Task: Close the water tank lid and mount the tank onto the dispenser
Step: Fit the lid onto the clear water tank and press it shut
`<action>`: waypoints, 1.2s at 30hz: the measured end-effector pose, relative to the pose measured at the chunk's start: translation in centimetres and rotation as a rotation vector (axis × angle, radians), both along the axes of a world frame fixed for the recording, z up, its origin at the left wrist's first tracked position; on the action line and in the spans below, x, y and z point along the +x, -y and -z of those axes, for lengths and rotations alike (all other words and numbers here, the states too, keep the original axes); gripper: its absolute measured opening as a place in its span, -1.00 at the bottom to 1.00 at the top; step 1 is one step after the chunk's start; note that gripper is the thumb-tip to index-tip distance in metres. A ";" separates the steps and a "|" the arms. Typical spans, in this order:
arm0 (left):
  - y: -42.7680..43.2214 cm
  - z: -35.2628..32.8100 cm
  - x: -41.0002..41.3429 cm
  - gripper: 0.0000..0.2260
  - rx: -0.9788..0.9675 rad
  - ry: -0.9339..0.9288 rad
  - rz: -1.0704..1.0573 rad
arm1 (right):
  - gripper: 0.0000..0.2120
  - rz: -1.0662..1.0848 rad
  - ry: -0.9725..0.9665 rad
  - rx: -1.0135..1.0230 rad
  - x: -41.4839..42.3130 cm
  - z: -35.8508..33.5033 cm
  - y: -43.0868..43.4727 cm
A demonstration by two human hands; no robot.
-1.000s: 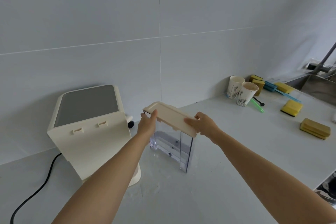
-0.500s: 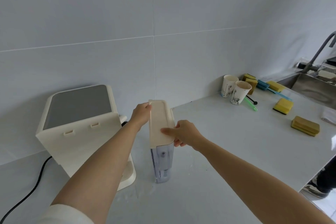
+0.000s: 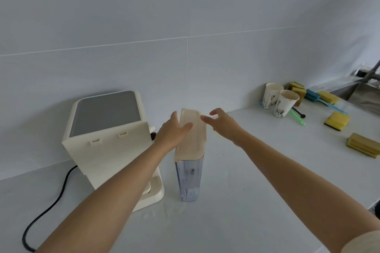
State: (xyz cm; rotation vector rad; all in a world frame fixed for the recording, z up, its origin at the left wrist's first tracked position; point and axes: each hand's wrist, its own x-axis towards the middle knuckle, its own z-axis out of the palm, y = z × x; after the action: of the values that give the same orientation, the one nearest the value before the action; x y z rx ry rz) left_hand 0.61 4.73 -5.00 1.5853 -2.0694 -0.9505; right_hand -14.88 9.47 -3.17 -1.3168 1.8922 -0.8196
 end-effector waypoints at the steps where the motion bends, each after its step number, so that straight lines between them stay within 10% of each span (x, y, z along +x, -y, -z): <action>1: -0.9 -0.1 0.0 -0.36 -0.064 0.082 0.008 | -0.46 -0.036 -0.004 -0.017 0.0 -0.2 0.5; 13: -6.7 0.7 -0.5 -0.28 -0.405 0.536 0.055 | -0.59 -0.455 -0.437 0.045 3.4 0.9 5.9; 36: -3.4 -1.2 1.3 -0.54 -0.351 0.541 0.277 | -0.61 -0.214 -0.605 0.077 -1.8 1.3 3.0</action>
State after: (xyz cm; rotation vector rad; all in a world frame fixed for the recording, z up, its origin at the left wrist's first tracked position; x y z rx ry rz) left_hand 1.96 8.13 -3.78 1.5004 -2.6891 -0.2034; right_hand -16.67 6.44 -4.47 -1.8206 2.1429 -0.2427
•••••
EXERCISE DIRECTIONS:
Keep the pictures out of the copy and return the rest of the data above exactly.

ANSWER TO THIS TASK:
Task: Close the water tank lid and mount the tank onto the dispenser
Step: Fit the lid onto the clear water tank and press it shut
`<action>`: waypoints, 1.2s at 30hz: the measured end-effector pose, relative to the pose measured at the chunk's start: translation in centimetres and rotation as a rotation vector (axis × angle, radians), both along the axes of a world frame fixed for the recording, z up, its origin at the left wrist's first tracked position; on the action line and in the spans below, x, y and z point along the +x, -y and -z of those axes, for lengths and rotations alike (all other words and numbers here, the states too, keep the original axes); gripper: its absolute measured opening as a place in its span, -1.00 at the bottom to 1.00 at the top; step 1 is one step after the chunk's start; note that gripper is the thumb-tip to index-tip distance in metres. A ";" separates the steps and a "|" the arms. Typical spans, in this order:
arm0 (left):
  - y: -42.7680..43.2214 cm
  - z: -35.2628..32.8100 cm
  - x: -41.0002..41.3429 cm
  - gripper: 0.0000..0.2260
  - rx: -0.9788..0.9675 rad
  - ry: -0.9339..0.9288 rad
  - rz: -1.0704..1.0573 rad
arm1 (right):
  - gripper: 0.0000..0.2120
  - rz: -1.0662..1.0848 rad
  - ry: -0.9725..0.9665 rad
  - rx: -1.0135..1.0230 rad
  - x: -41.4839..42.3130 cm
  - z: -35.8508..33.5033 cm
  - y: -43.0868..43.4727 cm
A demonstration by two human hands; no robot.
-1.000s: 
-0.500s: 
+0.000s: 
State: (xyz cm; rotation vector rad; all in a world frame fixed for the recording, z up, its origin at the left wrist's first tracked position; point and axes: each hand's wrist, its own x-axis towards the middle knuckle, its own z-axis out of the palm, y = z × x; after the action: of the values that give the same orientation, the one nearest the value before the action; x y z rx ry rz) left_hand 0.61 4.73 -5.00 1.5853 -2.0694 -0.9505; right_hand -14.88 9.47 -3.17 -1.3168 1.8922 -0.8196
 end-effector waypoints at the steps where the motion bends, each after its step number, so that straight lines between them stay within 10% of each span (x, y, z along +x, -y, -z): <action>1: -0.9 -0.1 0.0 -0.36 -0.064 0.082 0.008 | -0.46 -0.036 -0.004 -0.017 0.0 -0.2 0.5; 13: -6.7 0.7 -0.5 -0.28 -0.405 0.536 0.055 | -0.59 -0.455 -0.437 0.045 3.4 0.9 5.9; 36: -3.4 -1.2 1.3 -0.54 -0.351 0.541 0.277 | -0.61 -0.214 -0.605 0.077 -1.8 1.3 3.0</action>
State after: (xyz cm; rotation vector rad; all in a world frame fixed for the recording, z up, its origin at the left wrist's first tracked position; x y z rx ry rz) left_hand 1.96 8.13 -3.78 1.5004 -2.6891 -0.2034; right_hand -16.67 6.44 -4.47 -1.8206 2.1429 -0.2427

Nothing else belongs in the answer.